Потом мы садились завтракать картошкой, бывало, с селедкой, бывало, с сушеными окуньками, с грибами. Баба Нюша не умолкала:
— Зятюшко мой приехал, попервости скомандовал иконы снять, подругости на дверь набил крючок толстецкий, сам в кузне заказывал. А я всю жизнь без крюков да без замков прожила, теперь запираюсь, характер испортила. А другой зятюшко, когда узнал, что жена в положении, очень обрадовался, да. Созвал родню, купил водки, консервов, конфет. А утром сказал, что пойдет за сигаретами, и вот уже седьмой год ходит. Искать его не стали, люди видели, как в автобус садился. Хорошо, Еленка рожать не стала, не старые времена, можно.
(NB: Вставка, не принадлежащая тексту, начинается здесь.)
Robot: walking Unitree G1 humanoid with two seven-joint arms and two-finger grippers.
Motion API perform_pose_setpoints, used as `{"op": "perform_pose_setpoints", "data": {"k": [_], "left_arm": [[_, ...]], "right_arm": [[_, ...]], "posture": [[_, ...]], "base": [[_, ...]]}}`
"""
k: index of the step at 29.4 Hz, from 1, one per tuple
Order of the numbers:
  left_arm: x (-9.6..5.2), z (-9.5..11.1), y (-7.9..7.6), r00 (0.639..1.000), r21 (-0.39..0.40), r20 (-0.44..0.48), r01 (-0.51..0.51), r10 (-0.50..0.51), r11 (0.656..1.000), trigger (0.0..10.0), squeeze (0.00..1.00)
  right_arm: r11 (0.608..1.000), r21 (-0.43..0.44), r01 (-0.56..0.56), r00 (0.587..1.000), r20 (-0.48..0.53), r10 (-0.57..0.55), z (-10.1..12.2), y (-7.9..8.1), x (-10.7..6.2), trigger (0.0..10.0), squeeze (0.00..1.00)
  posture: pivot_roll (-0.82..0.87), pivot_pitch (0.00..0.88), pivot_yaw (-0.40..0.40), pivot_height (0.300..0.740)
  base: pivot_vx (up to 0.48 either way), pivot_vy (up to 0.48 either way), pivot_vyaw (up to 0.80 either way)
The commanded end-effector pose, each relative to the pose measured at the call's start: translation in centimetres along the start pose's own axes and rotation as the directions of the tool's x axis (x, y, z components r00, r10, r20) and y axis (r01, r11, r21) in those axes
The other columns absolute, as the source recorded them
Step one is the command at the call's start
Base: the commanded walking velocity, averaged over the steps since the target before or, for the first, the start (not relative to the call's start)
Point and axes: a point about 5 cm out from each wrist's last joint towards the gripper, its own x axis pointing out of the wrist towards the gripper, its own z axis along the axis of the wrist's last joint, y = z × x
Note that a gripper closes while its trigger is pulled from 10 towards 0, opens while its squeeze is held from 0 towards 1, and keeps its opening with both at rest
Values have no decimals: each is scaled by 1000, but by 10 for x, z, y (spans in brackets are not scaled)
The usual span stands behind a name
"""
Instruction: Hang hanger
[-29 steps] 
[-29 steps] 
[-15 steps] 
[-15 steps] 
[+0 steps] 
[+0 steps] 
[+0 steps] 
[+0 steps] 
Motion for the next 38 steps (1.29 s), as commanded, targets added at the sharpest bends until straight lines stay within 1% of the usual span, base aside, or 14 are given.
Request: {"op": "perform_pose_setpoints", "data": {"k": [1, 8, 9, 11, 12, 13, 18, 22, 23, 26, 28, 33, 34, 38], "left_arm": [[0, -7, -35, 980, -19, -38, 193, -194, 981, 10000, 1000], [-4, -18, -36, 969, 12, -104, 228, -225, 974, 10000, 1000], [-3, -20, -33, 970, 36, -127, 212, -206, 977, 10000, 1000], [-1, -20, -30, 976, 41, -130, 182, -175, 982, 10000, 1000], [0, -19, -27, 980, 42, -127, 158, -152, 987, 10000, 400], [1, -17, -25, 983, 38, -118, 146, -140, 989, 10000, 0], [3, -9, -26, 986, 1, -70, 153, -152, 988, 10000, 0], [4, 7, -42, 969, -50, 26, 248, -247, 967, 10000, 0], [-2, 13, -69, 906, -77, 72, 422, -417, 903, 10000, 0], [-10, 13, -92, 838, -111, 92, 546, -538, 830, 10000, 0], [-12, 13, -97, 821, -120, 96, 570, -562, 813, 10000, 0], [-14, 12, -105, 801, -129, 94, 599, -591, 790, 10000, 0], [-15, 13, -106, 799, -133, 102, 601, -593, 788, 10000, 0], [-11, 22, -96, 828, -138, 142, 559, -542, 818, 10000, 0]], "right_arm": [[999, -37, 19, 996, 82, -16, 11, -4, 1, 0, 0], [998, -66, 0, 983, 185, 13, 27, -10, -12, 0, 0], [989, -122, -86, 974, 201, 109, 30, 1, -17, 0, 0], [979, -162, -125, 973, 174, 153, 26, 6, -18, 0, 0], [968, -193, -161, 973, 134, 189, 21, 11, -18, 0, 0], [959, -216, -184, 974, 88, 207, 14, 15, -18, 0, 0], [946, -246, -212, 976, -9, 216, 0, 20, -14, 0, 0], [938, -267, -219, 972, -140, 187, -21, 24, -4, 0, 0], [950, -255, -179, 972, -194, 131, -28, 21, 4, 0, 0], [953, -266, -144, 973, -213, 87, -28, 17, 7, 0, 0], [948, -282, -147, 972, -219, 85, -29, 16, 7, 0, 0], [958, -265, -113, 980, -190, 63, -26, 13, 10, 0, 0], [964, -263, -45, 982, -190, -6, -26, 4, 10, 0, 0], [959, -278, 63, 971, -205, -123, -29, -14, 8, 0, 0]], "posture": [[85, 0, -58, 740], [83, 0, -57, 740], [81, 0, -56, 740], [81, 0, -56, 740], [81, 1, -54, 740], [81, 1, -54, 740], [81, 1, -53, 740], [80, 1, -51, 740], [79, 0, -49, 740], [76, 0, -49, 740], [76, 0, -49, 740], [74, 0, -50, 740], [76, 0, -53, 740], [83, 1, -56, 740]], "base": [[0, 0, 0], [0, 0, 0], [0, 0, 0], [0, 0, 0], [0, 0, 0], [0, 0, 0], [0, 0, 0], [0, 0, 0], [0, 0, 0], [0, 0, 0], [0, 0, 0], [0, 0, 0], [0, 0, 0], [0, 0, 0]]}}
А ладная девка, смешливая... В Закозье живет, там работает.
— А девки здешние — сама знаешь!.. Тут одна учительница - хочешь, не верь - свою же свадьбу и разорила!
— Ну да! — вставляю я для поддержания костра беседы.
— Вот тебе и да! — перехватывает и мое маленькое поленце баба Нюша и продолжает: — Жених - а дело ночное - говорит: пойдем, говорит, на летнюю половину, там, говорит, постелено. Она отвечает ему — неудобно мне, потому что в гостях учеников моих много. Давай, отвечает она ему, позовем их всех на улицу и пойдем на Поклонную гору все вместе рассвет встречать. Жених не против. Однако, говорит, надо у мамы спросить. Хорошо, она ждет, пока он с мамой посовещается. Посовещались. А мамка та да через весь стол да как засмеется: «Эко дело, неудобно!» Жених возвращается. Мама, говорит, не велит идти на Поклонную гору, а велит идти на летнюю половину, где постелено. Ну, она горячая, учительница-то, сразу вскочила — и на крыльцо, крикнула учеников по фамилиям: «Козлов, Зайцев, Петров да другой Петров!» — жениху объявила: «Не ходи за мной, оставайся с мамой!» И остался! Не пошел! Не посмел, или мамы побоялся, или подумал, что пошутит учительница да вернется, или как... А она — и не вернулась вовсе.
— Ну да?! — восклицала я.
— Вот тебе и да! — отвечала баба Нюша. — А сама-то цыганистая, нездешней красоты, а хорошая, в малиновом пальто ходит с золотыми пуговицами... А тут, когда монастырь распускали и монашенки подались по другим монастырям, одна, мать Таисия, никуда не поехала, ряску подрезала покороче, платок повязала поцветастей, пожила в слободе тихо, огляделась — и у самой здоровой бабы — толстой! красивой! — отбила мужа и увезла его в Гагры и стала там работать продавщицей в гастрономе! А сама маленькая, худенькая, неопрятная — люди дивились. Бывало, белье замочит — неделю гниет!
— Ну да?!
— Да! Тут поминки были по одному дедку. Приглашенная семья сидит — мама с дочкой. Дочка та годов семидесяти будет, маме — более девяноста. Гляжу, мама та одну стопку выпила, да другую, да за третьей тянется. Дочка ей тихо, штоб люди не слышали: «Ты што, старуха, с ума-то сходишь!» А мама ей громко, штоб все, значит, слышали: «Эдак ты мне скоро и хлеба не дашь!» Вот. А ты говоришь. Да чего там старухи! Внучки мои, Ольга с Татьяной, в третий класс ходят, маленькие летами, а на ночь развесят колготки по спинкам кроватей — по метру же каждая чулочина, ей-богу!